----- INFORMATION
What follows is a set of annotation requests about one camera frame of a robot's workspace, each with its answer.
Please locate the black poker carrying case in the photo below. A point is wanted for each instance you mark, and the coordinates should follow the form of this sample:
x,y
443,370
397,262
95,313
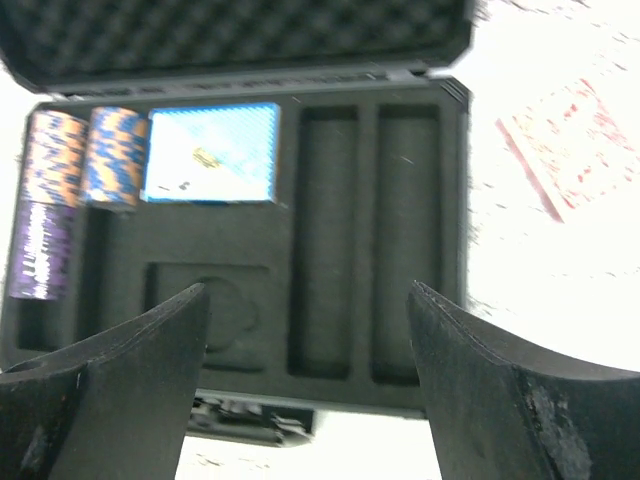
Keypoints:
x,y
341,180

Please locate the blue tan poker chip stack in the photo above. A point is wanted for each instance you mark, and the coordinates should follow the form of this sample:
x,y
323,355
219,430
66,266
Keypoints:
x,y
115,158

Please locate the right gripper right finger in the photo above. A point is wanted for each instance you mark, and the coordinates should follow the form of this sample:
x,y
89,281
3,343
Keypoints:
x,y
502,407

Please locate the purple poker chip stack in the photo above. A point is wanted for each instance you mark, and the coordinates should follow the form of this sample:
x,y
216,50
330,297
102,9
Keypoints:
x,y
41,252

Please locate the red tan poker chip stack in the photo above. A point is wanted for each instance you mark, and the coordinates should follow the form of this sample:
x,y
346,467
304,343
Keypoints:
x,y
55,149

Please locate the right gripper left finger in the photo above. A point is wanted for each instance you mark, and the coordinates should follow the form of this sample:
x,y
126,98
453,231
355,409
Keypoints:
x,y
113,406

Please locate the red playing card deck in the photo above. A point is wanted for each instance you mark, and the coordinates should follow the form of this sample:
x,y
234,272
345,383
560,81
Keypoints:
x,y
576,157

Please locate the blue playing card deck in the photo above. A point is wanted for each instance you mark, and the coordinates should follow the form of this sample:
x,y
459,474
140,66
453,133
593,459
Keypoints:
x,y
213,154

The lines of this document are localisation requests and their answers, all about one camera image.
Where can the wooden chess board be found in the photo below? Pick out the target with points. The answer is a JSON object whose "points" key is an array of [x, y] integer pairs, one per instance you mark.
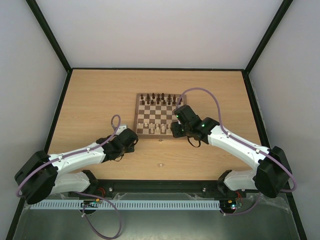
{"points": [[156, 115]]}

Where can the black aluminium frame rail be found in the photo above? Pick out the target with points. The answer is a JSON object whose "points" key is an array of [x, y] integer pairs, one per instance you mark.
{"points": [[163, 186]]}

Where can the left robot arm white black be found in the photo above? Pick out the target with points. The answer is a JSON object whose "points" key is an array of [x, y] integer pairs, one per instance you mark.
{"points": [[44, 175]]}

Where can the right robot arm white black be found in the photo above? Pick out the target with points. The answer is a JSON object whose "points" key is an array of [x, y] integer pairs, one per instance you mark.
{"points": [[266, 174]]}

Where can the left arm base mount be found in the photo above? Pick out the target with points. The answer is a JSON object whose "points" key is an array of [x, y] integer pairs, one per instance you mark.
{"points": [[100, 187]]}

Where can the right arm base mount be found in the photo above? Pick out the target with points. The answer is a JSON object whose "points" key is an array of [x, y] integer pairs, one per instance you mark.
{"points": [[218, 190]]}

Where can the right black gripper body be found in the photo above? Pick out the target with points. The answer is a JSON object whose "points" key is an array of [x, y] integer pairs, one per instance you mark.
{"points": [[176, 129]]}

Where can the white king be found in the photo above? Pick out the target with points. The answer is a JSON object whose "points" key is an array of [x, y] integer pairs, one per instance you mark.
{"points": [[163, 129]]}

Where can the light blue cable duct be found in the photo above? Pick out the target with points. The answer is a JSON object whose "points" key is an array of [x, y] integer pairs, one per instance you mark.
{"points": [[197, 205]]}

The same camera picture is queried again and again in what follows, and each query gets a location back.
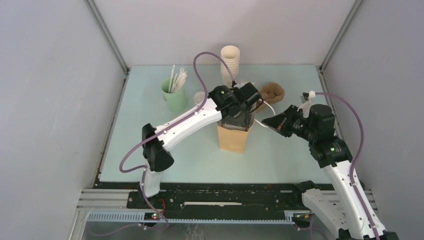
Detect stack of paper cups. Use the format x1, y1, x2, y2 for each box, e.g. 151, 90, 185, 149
220, 45, 240, 88

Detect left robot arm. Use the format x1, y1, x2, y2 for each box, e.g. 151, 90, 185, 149
138, 82, 262, 208

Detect brown pulp cup carrier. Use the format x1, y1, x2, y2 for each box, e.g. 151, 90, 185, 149
259, 82, 285, 106

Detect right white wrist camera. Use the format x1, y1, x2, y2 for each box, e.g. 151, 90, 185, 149
299, 90, 316, 117

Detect wrapped white straws bundle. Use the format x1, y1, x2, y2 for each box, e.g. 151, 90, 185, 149
167, 65, 188, 94

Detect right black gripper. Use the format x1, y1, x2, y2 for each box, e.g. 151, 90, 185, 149
261, 104, 317, 142

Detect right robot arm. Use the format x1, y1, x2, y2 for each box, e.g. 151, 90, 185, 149
262, 104, 399, 240

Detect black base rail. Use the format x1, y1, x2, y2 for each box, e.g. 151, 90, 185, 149
77, 183, 312, 226

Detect green straw holder cup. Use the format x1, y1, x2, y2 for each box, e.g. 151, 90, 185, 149
161, 78, 188, 113

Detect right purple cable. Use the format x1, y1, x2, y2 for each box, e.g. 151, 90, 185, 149
308, 92, 382, 240

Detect white plastic lids stack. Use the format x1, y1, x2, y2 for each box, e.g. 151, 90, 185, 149
193, 91, 208, 107

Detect brown paper bag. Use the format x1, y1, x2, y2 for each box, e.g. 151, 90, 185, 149
216, 81, 276, 154

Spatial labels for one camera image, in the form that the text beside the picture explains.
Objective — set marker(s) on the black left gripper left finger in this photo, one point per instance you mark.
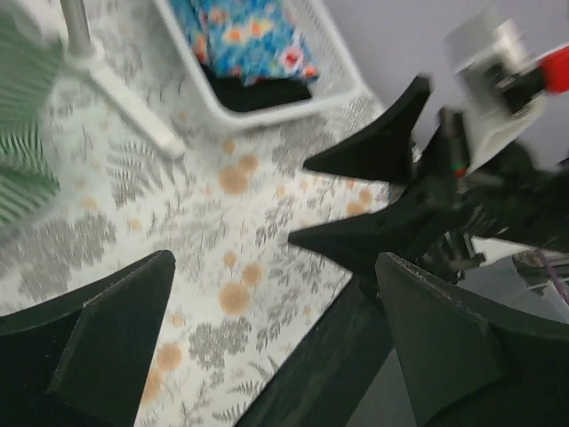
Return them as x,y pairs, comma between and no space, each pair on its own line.
82,358

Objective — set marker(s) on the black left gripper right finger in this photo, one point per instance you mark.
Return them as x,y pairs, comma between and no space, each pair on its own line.
471,361

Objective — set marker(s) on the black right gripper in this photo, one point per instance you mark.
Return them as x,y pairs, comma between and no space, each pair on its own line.
507,198

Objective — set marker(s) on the green striped tank top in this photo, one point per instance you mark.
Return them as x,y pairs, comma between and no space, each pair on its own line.
28,75

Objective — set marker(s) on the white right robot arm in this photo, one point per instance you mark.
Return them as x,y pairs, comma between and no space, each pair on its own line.
502,249

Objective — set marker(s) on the white right laundry basket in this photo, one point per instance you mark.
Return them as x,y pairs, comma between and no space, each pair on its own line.
339,83

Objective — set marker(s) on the floral table cloth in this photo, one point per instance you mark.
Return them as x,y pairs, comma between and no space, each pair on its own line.
241,299

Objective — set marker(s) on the black folded garment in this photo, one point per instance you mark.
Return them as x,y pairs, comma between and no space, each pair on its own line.
235,96

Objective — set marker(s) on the blue floral garment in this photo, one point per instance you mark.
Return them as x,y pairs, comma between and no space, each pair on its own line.
251,40

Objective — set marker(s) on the white clothes rack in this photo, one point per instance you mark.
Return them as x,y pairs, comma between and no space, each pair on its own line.
85,55

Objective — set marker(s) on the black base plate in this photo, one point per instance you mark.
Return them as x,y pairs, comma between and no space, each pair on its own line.
322,382

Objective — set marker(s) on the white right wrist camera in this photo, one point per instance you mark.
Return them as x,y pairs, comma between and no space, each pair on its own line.
506,87
----------
The entries above are to be retyped exactly, with each picture left out.

What follows is a set of annotation requests about one camera frame of a robot's workspace, each with its answer.
Please locate the black poker carrying case in the photo below. A point is wanted for each instance you mark, and the coordinates should follow the form of this sample:
x,y
443,370
397,262
95,313
Keypoints:
x,y
341,180

Please locate the blue tan poker chip stack in the photo above. A point is wanted for each instance you mark, and the coordinates should follow the form of this sample:
x,y
323,355
219,430
66,266
Keypoints:
x,y
115,158

Please locate the right gripper right finger in the photo above. A point is wanted for each instance you mark, and the coordinates should follow the form of this sample:
x,y
89,281
3,343
Keypoints:
x,y
502,407

Please locate the purple poker chip stack in the photo above. A point is wanted for each instance you mark, and the coordinates should follow the form of this sample:
x,y
216,50
330,297
102,9
Keypoints:
x,y
41,252

Please locate the red tan poker chip stack in the photo above. A point is wanted for each instance you mark, and the coordinates should follow the form of this sample:
x,y
346,467
304,343
Keypoints:
x,y
55,149

Please locate the right gripper left finger in the photo above. A point is wanted for each instance you mark, and the coordinates should follow the form of this sample:
x,y
126,98
453,231
355,409
Keypoints:
x,y
113,406

Please locate the red playing card deck in the photo above. A point is wanted for each instance you mark, and the coordinates should follow the form of this sample:
x,y
234,272
345,383
560,81
Keypoints:
x,y
576,157

Please locate the blue playing card deck in the photo above. A point is wanted for each instance you mark, and the coordinates should follow the form of this sample:
x,y
459,474
140,66
453,133
593,459
Keypoints:
x,y
213,154

The lines of this document are localisation requests and their answers, all about one camera image.
Where can the wooden chess board be found in the photo below? Pick out the target with points. The answer is a JSON object whose "points" key is an array of [x, y] integer pairs, one per instance you mark.
{"points": [[156, 115]]}

Where can the black aluminium frame rail be found in the photo above? Pick out the target with points. The answer is a JSON object whose "points" key is an array of [x, y] integer pairs, one per instance you mark.
{"points": [[163, 186]]}

Where can the left robot arm white black be found in the photo above? Pick out the target with points. The answer is a JSON object whose "points" key is an array of [x, y] integer pairs, one per instance you mark.
{"points": [[44, 175]]}

Where can the right robot arm white black be found in the photo above? Pick out the target with points. The answer is a JSON object whose "points" key is an array of [x, y] integer pairs, one per instance you mark.
{"points": [[266, 174]]}

Where can the left arm base mount be found in the photo above? Pick out the target with points. The answer is a JSON object whose "points" key is an array of [x, y] integer pairs, one per instance you mark.
{"points": [[100, 187]]}

Where can the right arm base mount be found in the photo above? Pick out the target with points. The answer is a JSON object whose "points" key is an array of [x, y] integer pairs, one per instance you mark.
{"points": [[218, 190]]}

Where can the right black gripper body be found in the photo above? Pick out the target with points. The answer is a JSON object whose "points" key is an array of [x, y] integer pairs, one per instance you mark.
{"points": [[176, 129]]}

Where can the white king be found in the photo above? Pick out the target with points. The answer is a JSON object whose "points" key is an array of [x, y] integer pairs, one per instance you mark.
{"points": [[163, 129]]}

Where can the light blue cable duct be found in the photo above? Pick out the target with points. The answer is a JSON object whose "points" key is an array of [x, y] integer pairs, one per instance you mark.
{"points": [[197, 205]]}

The same camera picture is queried again and again in what follows, and each query gets a location back.
Detect stack of paper cups. Use the format x1, y1, x2, y2 for each box, e.g. 151, 90, 185, 149
220, 45, 240, 88

Detect left robot arm. Use the format x1, y1, x2, y2 for each box, e.g. 151, 90, 185, 149
138, 82, 262, 208

Detect brown pulp cup carrier. Use the format x1, y1, x2, y2 for each box, e.g. 151, 90, 185, 149
259, 82, 285, 106

Detect right white wrist camera. Use the format x1, y1, x2, y2 for each box, e.g. 151, 90, 185, 149
299, 90, 316, 117

Detect wrapped white straws bundle. Use the format x1, y1, x2, y2 for each box, e.g. 151, 90, 185, 149
167, 65, 188, 94

Detect right black gripper. Use the format x1, y1, x2, y2 for each box, e.g. 151, 90, 185, 149
261, 104, 317, 142

Detect right robot arm. Use the format x1, y1, x2, y2 for each box, e.g. 151, 90, 185, 149
262, 104, 399, 240

Detect black base rail. Use the format x1, y1, x2, y2 for each box, e.g. 151, 90, 185, 149
77, 183, 312, 226

Detect green straw holder cup. Use the format x1, y1, x2, y2 for each box, e.g. 151, 90, 185, 149
161, 78, 188, 113

Detect right purple cable. Use the format x1, y1, x2, y2 for each box, e.g. 151, 90, 185, 149
308, 92, 382, 240

Detect white plastic lids stack. Use the format x1, y1, x2, y2 for each box, e.g. 151, 90, 185, 149
193, 91, 208, 107

Detect brown paper bag. Use the format x1, y1, x2, y2 for each box, e.g. 151, 90, 185, 149
216, 81, 276, 154

Spatial labels for one camera image, in the form that the text beside the picture explains.
Objective — set marker(s) on the black left gripper left finger in this photo, one point per instance you mark.
Return them as x,y pairs, comma between and no space, each pair on its own line.
82,358

Objective — set marker(s) on the black left gripper right finger in this photo, one point per instance you mark.
Return them as x,y pairs, comma between and no space, each pair on its own line.
471,361

Objective — set marker(s) on the black right gripper in this photo, one point per instance you mark.
Return them as x,y pairs, comma between and no space, each pair on its own line.
507,198

Objective — set marker(s) on the green striped tank top in this photo, one point per instance you mark.
Return them as x,y pairs, comma between and no space, each pair on its own line.
28,75

Objective — set marker(s) on the white right robot arm in this photo, one point per instance you mark.
Return them as x,y pairs, comma between and no space, each pair on its own line.
502,249

Objective — set marker(s) on the white right laundry basket in this photo, one point per instance you mark.
Return them as x,y pairs, comma between and no space, each pair on its own line.
339,83

Objective — set marker(s) on the floral table cloth in this photo, one point per instance you mark.
Return them as x,y pairs, comma between and no space, each pair on its own line.
241,299

Objective — set marker(s) on the black folded garment in this photo, one point per instance you mark.
Return them as x,y pairs, comma between and no space, each pair on its own line.
235,96

Objective — set marker(s) on the blue floral garment in this photo, one point per instance you mark.
Return them as x,y pairs, comma between and no space, each pair on its own line.
251,40

Objective — set marker(s) on the white clothes rack in this photo, one point per instance you mark.
Return them as x,y pairs, comma between and no space, each pair on its own line.
85,55

Objective — set marker(s) on the black base plate in this photo, one point per instance you mark.
Return them as x,y pairs, comma between and no space, each pair on its own line.
322,382

Objective — set marker(s) on the white right wrist camera in this photo, one point per instance you mark.
Return them as x,y pairs, comma between and no space, each pair on its own line.
506,87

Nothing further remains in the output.